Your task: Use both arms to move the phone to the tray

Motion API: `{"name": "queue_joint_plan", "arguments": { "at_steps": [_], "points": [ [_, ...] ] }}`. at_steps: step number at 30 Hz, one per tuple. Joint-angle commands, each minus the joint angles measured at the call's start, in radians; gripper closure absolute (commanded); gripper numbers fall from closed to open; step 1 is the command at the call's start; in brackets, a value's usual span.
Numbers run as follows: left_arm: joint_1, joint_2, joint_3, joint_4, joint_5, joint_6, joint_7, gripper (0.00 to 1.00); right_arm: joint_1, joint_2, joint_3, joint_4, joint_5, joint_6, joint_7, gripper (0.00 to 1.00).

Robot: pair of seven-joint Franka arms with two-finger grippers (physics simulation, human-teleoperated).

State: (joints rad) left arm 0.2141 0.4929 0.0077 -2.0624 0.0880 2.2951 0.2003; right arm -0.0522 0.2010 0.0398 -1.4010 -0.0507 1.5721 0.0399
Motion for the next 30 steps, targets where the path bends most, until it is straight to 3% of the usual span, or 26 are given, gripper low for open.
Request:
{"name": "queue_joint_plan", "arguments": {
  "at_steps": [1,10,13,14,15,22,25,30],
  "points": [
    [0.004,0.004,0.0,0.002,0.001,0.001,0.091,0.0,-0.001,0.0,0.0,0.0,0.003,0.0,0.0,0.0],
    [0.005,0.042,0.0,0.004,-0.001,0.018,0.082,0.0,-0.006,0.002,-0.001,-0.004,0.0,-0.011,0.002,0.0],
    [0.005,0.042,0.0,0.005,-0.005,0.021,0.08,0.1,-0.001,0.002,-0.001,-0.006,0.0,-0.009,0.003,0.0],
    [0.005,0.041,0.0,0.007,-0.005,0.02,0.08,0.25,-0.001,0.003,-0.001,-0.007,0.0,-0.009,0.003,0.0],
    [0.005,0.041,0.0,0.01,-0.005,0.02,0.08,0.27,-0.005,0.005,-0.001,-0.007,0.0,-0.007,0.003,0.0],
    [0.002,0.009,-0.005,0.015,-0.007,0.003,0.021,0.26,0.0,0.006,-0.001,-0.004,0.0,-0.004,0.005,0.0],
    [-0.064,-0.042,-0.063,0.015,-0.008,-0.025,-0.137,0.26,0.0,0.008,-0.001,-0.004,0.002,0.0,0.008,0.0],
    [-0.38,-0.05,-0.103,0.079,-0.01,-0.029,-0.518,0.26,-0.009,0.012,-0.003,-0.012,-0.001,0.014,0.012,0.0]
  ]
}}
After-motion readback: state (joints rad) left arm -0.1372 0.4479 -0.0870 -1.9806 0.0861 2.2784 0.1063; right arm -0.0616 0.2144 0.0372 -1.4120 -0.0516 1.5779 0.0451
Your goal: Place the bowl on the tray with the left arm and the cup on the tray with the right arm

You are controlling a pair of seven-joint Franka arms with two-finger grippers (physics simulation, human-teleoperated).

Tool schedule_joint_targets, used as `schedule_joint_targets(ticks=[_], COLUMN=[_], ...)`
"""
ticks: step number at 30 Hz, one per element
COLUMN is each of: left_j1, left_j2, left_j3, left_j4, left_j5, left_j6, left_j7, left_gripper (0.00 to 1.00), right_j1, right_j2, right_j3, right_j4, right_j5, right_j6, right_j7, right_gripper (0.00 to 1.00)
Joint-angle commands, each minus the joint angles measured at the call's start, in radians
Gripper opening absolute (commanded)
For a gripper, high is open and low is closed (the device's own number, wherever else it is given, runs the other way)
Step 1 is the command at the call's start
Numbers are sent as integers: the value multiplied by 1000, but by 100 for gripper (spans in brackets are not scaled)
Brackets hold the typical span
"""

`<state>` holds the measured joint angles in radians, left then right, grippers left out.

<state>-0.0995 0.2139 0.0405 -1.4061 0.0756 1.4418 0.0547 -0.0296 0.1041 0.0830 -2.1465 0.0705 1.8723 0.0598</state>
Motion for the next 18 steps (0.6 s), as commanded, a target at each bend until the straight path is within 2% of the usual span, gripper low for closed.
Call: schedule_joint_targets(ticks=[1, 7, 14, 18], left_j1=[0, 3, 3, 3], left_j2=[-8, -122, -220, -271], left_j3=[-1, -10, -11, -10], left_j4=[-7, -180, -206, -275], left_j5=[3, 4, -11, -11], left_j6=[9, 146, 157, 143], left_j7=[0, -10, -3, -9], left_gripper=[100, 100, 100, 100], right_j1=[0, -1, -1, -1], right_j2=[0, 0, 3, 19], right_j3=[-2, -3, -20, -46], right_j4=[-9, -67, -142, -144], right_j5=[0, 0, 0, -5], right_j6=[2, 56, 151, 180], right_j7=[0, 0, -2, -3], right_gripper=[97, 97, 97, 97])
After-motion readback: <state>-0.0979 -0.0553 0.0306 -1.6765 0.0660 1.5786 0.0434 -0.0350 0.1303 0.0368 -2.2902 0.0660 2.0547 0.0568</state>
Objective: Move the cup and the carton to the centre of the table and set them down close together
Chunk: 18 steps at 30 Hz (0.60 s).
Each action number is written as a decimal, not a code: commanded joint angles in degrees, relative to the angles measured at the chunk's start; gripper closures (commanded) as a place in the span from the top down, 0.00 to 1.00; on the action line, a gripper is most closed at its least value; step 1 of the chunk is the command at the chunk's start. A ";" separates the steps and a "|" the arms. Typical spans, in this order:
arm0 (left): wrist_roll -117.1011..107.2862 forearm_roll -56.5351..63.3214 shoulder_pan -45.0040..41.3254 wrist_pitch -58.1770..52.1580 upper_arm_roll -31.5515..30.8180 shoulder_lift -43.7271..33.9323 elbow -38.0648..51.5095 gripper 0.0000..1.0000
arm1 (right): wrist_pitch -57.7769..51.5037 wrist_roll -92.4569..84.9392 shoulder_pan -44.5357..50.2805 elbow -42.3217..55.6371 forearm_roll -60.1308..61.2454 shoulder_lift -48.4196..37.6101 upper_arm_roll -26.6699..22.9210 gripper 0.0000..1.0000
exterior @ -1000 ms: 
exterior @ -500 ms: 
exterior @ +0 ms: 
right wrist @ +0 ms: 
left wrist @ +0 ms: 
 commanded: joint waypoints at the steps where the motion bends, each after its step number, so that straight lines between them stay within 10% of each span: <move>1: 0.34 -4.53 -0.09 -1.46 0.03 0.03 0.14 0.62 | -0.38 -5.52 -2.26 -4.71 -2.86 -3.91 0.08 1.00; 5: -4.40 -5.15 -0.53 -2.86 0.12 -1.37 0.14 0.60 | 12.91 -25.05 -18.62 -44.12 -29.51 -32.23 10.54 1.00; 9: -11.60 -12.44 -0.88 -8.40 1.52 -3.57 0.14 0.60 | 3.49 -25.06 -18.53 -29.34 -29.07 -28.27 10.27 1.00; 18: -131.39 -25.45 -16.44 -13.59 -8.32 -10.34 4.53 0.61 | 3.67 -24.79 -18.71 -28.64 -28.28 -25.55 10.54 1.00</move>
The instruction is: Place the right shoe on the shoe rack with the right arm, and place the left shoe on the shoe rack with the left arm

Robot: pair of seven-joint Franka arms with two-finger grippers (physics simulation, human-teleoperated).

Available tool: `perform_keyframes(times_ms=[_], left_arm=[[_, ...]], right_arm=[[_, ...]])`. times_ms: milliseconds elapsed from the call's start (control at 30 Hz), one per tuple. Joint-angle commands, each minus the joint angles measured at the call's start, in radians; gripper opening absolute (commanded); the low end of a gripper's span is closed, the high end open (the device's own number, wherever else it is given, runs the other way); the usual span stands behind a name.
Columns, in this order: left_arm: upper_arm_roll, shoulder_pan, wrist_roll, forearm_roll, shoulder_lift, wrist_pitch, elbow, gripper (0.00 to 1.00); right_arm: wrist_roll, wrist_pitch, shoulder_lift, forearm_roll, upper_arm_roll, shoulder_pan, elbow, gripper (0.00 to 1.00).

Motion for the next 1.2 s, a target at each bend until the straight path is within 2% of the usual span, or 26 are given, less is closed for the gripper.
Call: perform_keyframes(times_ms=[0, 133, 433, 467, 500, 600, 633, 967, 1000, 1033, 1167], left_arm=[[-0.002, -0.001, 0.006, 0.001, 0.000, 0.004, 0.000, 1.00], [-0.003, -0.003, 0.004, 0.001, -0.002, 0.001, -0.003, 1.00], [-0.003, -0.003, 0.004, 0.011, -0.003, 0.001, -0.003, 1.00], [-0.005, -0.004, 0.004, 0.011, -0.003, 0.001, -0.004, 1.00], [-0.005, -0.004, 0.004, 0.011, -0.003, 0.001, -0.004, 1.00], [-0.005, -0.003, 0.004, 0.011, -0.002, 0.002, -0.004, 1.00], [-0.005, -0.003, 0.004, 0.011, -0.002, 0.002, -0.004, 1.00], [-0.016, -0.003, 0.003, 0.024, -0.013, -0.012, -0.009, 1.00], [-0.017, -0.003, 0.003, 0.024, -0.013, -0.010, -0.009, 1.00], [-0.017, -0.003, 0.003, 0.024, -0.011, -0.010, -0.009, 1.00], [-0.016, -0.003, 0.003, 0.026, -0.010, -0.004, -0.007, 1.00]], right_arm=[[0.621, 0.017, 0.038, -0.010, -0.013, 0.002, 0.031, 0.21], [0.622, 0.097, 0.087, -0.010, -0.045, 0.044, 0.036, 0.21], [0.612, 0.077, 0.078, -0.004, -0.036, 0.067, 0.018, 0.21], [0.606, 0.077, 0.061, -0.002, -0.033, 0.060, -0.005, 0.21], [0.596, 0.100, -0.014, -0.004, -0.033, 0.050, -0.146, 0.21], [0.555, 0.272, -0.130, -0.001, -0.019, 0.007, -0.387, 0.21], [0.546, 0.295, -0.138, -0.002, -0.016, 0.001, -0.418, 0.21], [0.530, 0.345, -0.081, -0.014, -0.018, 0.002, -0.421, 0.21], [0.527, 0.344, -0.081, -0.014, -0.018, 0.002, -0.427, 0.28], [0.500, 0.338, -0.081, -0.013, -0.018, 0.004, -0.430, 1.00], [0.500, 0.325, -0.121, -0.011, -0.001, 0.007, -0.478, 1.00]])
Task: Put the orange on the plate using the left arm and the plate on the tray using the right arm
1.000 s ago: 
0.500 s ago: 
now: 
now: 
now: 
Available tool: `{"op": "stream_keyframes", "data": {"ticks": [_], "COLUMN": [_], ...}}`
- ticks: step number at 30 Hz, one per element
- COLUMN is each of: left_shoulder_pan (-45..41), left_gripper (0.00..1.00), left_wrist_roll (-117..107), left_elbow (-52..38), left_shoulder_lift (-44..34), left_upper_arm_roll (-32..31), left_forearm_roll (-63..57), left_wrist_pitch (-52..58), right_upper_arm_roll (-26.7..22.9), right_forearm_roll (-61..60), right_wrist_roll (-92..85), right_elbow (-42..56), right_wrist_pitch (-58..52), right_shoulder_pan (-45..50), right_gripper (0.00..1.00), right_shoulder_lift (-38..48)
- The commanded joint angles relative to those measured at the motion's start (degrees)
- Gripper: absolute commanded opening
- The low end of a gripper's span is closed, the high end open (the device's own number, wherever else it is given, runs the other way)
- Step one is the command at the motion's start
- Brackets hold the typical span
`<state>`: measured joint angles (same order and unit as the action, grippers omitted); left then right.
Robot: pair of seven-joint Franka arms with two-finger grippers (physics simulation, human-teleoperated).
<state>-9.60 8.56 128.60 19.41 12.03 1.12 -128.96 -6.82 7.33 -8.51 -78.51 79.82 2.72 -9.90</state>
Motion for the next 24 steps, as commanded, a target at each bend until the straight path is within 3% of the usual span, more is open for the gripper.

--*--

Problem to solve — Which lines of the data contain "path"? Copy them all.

Solution to the problem —
Motion for the next 30 steps, targets where the path bends most, until it is straight to 3% of the usual span, or 26 are given, gripper low for open.
Motion for the next 18 steps (0.6 s), as commanded, a target at each bend until the straight path is within 2% of the usual span, gripper low for closed.
Motion for the next 1.2 s, a target at each bend until the straight path is within 2% of the usual span, or 26 are given, less is closed for the gripper.
Motion for the next 24 steps, as commanded, a target at each bend until the straight path is within 3% of the usual span, more is open for the gripper.

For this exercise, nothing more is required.